— Instructions to follow —
Whenever the word "things" appears in a line of the listing, copy that line.

— Material supplied —
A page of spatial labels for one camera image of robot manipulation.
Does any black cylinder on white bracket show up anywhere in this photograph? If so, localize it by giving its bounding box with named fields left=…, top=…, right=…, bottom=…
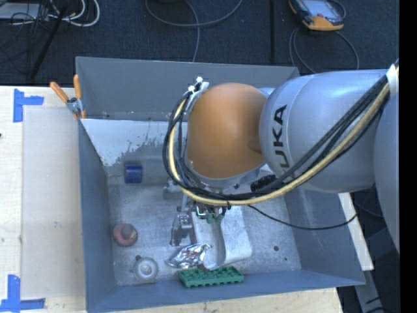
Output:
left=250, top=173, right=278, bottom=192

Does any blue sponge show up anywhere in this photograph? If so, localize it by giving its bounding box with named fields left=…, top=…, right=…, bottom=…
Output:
---
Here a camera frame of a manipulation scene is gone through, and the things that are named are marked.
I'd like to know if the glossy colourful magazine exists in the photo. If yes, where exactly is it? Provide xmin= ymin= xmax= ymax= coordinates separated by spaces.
---
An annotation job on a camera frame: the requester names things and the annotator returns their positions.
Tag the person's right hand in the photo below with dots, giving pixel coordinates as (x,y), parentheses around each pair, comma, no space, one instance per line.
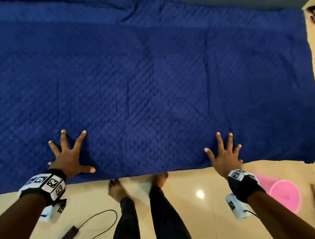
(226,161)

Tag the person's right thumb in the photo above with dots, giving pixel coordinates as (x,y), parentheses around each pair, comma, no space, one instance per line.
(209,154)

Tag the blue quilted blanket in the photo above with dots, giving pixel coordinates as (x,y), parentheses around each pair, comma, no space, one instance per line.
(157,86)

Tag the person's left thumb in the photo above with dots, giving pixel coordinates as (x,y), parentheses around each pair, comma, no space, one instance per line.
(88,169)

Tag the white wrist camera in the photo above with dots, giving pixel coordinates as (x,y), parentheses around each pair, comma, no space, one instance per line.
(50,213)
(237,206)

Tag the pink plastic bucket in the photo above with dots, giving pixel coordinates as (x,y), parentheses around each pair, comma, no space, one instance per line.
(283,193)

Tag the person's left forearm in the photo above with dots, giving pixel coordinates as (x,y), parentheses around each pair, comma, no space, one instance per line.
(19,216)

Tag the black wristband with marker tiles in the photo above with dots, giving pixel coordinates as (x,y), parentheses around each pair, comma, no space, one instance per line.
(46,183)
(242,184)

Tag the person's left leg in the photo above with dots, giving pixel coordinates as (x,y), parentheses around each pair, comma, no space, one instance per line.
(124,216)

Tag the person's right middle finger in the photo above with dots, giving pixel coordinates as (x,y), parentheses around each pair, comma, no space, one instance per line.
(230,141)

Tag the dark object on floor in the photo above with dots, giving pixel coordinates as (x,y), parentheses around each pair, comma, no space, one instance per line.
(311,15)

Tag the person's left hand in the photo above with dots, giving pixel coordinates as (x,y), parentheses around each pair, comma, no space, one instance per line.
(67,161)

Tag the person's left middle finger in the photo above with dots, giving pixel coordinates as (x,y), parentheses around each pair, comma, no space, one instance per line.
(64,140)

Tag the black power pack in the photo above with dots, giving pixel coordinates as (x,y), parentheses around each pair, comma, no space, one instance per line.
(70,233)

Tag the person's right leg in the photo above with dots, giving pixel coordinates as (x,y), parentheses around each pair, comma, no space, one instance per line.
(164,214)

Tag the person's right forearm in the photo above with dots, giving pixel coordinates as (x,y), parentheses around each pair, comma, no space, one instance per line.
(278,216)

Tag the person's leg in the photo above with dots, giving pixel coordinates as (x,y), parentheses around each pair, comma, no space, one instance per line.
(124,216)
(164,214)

— Solution for this task —
Here a camera frame of a manipulation scene is gone through, and the things that are named are marked.
An annotation job on a camera frame: the requester names things and the annotator returns their positions.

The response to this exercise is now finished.